Diagnose van triple-negatief mammacarcinoom

  • Definitie: Bij triple-negatief mammacarcinoom zijn receptoren (bindingsplaatsen) voor de hormonen oestrogeen en progesteron en voor menselijke epidermale groeifactorreceptor type 2 (HER2) verschijnen niet op het oppervlak van kanker cellen.
  • Komt vaak voor bij jonge vrouwen tussen het dertigste en vijftigste levensjaar. Omdat in deze levensfase meestal een hogere zit dichtheid van de borstklieren is de tumor vaak moeilijk af te bakenen op mammografie. Drievoudig negatief mammacarcinoom wordt vaak gediagnosticeerd als een bevinding van palpatie.
  • Mammografische bevindingen: hyperdense (verhoogde optische dichtheid) focale bevindingen met afgebakende marges; typische tekenen van borstcarcinoom (onregelmatige vorm, spicula / tumorvoeten, calcificaties) zijn vaak afwezig.

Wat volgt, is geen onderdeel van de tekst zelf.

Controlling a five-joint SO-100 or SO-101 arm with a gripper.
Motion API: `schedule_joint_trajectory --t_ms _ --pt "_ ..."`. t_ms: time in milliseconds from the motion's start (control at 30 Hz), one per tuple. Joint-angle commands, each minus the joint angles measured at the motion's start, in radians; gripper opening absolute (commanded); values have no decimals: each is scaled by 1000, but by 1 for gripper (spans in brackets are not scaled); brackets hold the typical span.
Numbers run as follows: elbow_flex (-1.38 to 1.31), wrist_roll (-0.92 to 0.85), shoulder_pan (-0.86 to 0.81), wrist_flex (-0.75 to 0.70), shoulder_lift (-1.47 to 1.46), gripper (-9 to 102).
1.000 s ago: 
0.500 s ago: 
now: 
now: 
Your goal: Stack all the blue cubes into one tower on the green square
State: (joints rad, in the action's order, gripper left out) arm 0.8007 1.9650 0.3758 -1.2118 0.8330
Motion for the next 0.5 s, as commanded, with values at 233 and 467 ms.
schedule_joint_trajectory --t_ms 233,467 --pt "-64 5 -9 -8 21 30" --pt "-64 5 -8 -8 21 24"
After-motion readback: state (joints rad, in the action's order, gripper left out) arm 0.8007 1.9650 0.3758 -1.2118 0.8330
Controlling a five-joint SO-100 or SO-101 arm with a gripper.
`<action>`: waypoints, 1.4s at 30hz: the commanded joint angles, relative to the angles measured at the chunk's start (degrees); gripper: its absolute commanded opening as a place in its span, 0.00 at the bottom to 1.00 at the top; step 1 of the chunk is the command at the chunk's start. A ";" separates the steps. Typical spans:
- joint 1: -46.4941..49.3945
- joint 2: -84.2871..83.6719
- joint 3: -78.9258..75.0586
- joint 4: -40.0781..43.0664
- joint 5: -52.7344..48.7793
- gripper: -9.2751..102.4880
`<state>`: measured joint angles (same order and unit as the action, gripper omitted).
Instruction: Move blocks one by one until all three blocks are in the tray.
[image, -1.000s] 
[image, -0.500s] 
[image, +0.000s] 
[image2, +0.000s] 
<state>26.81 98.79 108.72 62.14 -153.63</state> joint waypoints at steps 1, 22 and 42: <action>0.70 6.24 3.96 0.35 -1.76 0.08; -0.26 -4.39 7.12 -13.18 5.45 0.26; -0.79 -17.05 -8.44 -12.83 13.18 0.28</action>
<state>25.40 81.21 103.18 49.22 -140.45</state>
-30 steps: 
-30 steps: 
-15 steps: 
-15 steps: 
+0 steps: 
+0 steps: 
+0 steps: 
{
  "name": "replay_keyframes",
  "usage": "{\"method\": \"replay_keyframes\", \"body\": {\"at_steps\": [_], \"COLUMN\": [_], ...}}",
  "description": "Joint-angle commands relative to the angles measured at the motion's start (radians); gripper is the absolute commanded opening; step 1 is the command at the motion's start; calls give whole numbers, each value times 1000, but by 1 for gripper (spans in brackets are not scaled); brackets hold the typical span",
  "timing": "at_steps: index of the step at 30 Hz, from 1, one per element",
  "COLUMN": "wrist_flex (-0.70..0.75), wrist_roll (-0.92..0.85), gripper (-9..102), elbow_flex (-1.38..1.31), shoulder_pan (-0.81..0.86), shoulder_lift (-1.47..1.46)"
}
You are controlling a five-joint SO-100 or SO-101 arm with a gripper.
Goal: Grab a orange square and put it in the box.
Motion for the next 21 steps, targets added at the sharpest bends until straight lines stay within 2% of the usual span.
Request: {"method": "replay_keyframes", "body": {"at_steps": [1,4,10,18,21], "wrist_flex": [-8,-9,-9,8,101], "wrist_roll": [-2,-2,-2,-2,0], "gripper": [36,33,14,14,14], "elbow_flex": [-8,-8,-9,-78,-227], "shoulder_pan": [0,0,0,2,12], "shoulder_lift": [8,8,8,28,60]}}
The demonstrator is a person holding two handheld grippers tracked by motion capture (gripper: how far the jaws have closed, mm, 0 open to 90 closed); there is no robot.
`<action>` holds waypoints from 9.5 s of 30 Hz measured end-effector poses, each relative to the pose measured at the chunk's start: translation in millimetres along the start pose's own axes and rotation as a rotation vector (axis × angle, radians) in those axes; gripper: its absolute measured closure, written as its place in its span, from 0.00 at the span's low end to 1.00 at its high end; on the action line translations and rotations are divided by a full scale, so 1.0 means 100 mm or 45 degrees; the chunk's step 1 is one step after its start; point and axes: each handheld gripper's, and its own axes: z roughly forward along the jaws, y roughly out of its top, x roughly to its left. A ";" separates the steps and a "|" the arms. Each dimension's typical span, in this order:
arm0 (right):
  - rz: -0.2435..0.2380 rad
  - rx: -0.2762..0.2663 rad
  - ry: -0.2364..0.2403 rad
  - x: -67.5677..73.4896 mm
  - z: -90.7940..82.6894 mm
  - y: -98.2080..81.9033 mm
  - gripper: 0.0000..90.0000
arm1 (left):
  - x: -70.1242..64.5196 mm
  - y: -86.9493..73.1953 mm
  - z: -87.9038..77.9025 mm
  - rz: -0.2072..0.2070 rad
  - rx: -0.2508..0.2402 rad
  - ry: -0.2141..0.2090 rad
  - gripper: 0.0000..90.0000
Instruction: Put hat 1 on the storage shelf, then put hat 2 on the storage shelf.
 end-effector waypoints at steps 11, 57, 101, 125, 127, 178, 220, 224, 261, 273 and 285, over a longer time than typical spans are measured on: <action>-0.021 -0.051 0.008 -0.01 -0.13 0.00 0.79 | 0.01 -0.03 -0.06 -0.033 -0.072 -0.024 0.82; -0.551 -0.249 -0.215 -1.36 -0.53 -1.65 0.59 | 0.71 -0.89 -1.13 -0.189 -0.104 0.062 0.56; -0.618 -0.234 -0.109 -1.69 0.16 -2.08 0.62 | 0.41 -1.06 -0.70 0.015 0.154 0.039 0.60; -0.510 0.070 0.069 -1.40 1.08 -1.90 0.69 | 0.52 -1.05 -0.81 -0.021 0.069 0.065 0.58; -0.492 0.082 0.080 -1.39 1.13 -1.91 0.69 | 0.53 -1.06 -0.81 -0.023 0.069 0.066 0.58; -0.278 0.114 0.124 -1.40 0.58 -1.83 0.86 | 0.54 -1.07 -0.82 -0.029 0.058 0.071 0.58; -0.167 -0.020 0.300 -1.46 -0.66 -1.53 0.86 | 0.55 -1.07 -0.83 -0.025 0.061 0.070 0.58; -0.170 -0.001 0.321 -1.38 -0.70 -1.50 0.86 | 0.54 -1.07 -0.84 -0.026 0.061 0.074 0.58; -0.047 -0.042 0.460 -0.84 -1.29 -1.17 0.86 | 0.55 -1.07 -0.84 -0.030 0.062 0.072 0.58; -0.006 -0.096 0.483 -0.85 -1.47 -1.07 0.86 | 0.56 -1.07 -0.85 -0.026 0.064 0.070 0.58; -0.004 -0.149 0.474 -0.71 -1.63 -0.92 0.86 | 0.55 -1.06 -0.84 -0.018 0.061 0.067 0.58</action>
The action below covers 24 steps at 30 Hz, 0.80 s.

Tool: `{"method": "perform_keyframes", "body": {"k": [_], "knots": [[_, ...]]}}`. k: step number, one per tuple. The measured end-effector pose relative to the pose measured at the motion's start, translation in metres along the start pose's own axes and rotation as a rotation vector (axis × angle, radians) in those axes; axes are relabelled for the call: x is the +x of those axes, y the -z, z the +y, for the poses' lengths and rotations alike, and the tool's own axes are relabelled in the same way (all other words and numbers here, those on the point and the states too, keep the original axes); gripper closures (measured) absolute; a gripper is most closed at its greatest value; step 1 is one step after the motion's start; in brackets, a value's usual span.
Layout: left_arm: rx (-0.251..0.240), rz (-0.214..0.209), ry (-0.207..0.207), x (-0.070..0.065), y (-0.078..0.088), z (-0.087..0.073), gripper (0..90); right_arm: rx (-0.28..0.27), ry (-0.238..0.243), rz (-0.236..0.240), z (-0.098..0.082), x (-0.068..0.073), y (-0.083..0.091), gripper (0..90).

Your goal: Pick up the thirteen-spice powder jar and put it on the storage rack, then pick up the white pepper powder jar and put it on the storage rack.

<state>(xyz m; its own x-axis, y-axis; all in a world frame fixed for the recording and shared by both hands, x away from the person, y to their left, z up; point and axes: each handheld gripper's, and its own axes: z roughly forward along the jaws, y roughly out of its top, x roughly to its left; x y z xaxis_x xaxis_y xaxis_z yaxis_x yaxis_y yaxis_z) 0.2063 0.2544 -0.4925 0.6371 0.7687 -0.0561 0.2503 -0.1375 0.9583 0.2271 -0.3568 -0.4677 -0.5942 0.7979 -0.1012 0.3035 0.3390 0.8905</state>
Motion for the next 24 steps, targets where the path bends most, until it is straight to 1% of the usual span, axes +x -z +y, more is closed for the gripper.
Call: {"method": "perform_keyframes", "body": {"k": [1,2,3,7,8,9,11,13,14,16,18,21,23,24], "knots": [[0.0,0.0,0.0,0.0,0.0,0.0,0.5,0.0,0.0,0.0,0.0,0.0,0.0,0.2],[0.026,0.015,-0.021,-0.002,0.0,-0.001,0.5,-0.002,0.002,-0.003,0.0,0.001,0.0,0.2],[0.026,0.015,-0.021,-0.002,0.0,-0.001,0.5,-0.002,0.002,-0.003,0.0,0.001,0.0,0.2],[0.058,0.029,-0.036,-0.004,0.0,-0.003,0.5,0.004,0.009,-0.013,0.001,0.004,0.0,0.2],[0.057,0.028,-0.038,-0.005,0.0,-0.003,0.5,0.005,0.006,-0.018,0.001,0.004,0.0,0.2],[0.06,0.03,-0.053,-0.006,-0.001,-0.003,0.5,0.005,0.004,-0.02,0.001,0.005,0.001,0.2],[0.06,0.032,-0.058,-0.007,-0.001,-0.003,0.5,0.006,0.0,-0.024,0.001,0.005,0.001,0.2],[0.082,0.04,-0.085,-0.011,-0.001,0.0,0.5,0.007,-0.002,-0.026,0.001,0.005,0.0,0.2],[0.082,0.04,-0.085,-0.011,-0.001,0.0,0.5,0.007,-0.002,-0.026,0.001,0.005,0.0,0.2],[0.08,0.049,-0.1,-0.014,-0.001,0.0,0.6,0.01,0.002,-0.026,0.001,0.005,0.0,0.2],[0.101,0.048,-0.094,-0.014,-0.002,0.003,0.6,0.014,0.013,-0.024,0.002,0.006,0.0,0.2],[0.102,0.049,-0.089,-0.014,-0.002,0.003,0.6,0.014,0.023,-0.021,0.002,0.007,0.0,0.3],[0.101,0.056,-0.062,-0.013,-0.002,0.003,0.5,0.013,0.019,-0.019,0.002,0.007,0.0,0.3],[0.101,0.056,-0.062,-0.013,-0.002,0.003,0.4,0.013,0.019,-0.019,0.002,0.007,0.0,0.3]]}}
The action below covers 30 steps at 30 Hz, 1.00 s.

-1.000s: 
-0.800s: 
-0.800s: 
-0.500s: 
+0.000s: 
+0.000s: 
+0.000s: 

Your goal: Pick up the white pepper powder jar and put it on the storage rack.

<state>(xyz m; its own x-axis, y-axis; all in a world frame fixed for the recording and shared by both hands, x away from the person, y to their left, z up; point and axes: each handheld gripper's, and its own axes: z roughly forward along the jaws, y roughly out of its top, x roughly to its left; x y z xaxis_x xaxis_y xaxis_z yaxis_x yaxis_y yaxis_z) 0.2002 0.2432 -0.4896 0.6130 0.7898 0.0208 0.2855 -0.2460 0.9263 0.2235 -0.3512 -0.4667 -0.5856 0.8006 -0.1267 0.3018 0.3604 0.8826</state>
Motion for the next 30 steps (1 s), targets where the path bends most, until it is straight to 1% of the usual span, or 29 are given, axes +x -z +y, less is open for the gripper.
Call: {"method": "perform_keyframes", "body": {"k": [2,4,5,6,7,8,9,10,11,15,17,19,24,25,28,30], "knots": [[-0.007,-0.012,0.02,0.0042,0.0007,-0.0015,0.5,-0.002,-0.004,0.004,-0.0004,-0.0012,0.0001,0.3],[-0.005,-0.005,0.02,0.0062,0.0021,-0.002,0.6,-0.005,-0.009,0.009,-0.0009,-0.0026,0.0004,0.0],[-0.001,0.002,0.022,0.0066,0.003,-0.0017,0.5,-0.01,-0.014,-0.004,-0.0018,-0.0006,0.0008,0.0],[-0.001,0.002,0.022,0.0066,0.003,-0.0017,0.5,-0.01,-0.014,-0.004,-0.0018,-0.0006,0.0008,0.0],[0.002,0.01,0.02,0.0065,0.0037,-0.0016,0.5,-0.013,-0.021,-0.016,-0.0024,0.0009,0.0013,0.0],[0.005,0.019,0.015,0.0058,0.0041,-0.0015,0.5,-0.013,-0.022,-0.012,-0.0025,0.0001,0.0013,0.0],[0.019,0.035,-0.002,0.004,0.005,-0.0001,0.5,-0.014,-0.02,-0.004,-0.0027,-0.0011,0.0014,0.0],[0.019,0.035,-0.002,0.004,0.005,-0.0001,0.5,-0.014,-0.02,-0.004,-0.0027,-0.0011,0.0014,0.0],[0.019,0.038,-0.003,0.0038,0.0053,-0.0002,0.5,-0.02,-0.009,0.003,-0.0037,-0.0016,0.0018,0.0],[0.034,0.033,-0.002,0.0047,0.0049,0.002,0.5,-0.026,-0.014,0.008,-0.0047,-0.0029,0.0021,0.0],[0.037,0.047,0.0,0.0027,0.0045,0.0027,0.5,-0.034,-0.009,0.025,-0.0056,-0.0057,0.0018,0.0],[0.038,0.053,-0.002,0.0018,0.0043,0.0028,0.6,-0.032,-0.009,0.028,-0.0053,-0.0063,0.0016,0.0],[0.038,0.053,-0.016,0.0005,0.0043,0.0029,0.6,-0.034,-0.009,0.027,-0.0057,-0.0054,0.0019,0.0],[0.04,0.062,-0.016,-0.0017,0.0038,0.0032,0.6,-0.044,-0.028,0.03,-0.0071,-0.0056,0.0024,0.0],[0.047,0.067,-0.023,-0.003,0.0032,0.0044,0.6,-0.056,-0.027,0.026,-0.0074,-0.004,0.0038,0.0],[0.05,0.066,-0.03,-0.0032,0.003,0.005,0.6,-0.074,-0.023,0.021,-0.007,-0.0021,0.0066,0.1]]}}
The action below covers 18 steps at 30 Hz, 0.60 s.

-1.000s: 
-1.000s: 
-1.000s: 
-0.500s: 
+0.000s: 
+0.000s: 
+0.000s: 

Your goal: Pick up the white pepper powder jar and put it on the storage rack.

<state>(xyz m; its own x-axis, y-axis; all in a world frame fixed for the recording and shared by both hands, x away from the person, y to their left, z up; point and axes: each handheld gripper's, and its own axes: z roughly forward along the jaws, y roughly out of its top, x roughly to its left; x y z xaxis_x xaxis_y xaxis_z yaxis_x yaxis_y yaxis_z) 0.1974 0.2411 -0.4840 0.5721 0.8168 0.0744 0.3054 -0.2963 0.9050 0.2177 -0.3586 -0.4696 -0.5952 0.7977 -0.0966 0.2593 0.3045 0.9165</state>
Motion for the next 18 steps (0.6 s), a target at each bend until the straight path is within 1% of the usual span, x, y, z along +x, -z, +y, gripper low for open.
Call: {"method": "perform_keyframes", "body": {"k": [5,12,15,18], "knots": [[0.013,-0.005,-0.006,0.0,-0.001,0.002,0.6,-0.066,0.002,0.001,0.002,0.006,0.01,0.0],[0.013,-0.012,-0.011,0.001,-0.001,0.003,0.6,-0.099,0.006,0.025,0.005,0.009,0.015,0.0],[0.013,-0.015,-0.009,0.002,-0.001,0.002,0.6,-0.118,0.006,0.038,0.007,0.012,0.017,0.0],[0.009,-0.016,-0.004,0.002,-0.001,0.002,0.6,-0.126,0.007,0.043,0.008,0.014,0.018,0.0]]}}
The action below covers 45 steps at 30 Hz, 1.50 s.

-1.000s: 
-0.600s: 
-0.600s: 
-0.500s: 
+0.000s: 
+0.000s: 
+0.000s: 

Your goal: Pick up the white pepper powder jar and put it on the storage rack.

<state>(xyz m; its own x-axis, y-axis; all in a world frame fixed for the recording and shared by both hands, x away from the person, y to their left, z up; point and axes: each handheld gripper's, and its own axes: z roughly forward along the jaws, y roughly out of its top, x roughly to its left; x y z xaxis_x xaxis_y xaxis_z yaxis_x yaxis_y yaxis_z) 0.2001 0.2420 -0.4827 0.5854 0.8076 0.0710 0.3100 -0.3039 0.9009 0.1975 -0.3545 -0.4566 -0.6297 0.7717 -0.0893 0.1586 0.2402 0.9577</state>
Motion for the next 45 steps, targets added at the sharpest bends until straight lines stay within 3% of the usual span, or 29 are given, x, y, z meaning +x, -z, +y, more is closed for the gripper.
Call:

  • Sonografische bevindingen: afgebakende, hypoechogene ruimte met dorsale geluidsversterking (“naar achteren”); mogelijk ook centrale tumor necrose (dood van cellen); differentiële diagnoses: fibroadenoom (goedaardig neoplasma in de borstklier), cyste of abces (ingekapselde verzameling van pus).
  • Bevindingen met magnetische resonantiebeeldvorming: ongeveer 50% van de gevallen vertoont een voor maligniteit typische contrastdynamiek met snelle signaalstijging gevolgd door uitwassen; aanhoudende verbetering (signaalversterking van structuren na administratie een contrastmiddel) (ongeveer 40% van de gevallen); als centrale tumor necrose aanwezig is, vertoont de tumor ringversterking (ongeveer 80% van de gevallen).